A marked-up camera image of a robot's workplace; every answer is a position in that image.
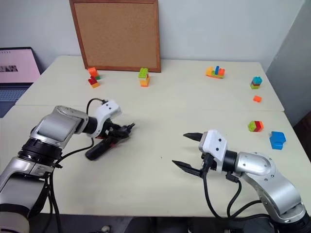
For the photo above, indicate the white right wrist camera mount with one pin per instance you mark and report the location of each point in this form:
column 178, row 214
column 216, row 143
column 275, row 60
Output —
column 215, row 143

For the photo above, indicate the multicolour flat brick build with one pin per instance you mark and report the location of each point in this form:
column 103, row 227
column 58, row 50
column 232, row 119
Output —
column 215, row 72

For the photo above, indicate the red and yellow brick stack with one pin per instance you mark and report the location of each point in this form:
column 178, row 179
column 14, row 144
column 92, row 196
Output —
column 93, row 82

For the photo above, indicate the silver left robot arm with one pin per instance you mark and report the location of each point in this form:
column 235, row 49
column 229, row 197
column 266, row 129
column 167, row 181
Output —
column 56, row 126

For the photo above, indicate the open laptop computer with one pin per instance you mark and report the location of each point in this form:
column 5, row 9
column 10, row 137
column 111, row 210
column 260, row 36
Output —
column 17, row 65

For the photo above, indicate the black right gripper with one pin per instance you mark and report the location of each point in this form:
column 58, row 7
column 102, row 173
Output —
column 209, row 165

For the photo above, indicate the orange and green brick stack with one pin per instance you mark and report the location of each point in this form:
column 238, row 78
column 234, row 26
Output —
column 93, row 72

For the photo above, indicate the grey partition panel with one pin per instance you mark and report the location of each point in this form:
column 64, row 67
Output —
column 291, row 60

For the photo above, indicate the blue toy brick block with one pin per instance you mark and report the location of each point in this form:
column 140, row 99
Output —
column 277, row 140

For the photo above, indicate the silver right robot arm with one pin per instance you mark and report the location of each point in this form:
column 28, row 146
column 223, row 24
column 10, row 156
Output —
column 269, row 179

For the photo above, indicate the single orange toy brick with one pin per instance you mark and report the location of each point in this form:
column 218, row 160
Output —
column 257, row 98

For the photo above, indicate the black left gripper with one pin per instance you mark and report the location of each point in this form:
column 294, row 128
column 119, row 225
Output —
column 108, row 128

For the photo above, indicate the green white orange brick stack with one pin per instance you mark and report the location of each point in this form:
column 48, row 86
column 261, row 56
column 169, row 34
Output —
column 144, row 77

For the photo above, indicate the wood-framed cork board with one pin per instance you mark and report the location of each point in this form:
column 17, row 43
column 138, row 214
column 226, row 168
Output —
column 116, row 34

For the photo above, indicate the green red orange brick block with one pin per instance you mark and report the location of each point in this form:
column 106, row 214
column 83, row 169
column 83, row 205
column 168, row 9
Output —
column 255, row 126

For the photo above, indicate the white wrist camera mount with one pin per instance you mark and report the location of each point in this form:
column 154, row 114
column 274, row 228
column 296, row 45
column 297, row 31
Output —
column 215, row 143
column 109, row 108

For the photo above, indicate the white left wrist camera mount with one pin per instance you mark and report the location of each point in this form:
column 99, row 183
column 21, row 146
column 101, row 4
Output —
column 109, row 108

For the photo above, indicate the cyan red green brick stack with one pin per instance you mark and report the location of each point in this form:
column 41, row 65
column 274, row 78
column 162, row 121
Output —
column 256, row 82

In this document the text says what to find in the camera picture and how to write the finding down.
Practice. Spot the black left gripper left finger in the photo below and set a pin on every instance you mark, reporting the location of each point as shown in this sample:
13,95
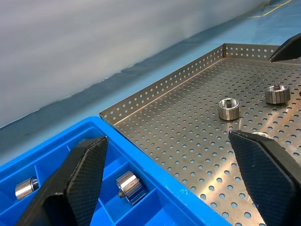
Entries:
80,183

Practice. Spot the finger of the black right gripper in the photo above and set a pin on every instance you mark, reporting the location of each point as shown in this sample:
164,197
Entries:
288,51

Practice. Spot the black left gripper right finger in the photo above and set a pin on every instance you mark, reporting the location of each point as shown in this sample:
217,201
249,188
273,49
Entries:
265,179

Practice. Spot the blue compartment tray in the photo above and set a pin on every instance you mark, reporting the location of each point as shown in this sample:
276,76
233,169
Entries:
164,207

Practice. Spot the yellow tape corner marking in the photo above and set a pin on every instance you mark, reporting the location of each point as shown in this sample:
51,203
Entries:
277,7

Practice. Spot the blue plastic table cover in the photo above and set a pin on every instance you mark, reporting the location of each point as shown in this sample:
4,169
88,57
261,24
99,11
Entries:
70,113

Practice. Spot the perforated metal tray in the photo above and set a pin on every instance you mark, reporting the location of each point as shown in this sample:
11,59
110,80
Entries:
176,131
_ _ _
▸ **Problem**: Single out each line of the records above with the string "gripper" in it, and copy it.

▸ **Problem solution**:
For the photo above, indicate the black right gripper with one pin per instance you mark and report the location of each point in this form:
For the photo above, indicate the black left gripper with one pin per instance you mark and report the location of each point in this form:
Practice. Spot the black left gripper left finger in the photo below and set a pin on every instance you mark, reporting the location of each point as shown in this sample:
Practice. Spot the finger of the black right gripper in the photo above and set a pin on every instance you mark, reporting the location of each point as shown in this sample:
Practice. Spot the black left gripper right finger in the photo above and set a pin on every instance you mark, reporting the location of each point as shown in this sample:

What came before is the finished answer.